Return, from the listing below, each line where the word "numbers" appears.

** DATA PROVIDED follows **

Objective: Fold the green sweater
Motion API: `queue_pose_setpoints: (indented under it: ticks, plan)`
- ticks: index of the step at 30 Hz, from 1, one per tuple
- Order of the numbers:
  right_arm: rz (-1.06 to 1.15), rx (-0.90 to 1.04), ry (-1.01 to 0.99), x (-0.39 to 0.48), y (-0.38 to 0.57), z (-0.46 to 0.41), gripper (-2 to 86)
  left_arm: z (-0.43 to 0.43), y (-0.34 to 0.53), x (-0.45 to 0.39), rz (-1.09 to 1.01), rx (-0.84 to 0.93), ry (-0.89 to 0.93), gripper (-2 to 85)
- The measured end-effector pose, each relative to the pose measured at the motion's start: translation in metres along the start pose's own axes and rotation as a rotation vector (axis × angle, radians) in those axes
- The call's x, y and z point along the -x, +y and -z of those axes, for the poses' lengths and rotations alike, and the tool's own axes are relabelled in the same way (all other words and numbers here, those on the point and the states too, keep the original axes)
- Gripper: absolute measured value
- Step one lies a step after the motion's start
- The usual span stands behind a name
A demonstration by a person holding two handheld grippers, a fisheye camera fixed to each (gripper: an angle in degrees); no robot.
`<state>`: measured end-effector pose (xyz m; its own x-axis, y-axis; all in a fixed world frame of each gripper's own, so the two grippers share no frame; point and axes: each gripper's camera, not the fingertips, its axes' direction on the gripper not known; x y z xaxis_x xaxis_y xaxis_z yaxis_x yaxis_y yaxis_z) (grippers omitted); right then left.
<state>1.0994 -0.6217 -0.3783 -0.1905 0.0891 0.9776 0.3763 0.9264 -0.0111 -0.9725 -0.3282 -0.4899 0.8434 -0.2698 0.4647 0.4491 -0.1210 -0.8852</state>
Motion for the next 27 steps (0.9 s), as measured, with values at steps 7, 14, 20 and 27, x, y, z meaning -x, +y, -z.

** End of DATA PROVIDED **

• ANSWER
- Order of the numbers:
- The call's x, y and z point along the -x, +y and -z of those axes, for the poses' lengths and rotations alike, and the tool's own axes are relabelled in the same way (all other words and numbers here, those on the point and the states too, keep the original axes)

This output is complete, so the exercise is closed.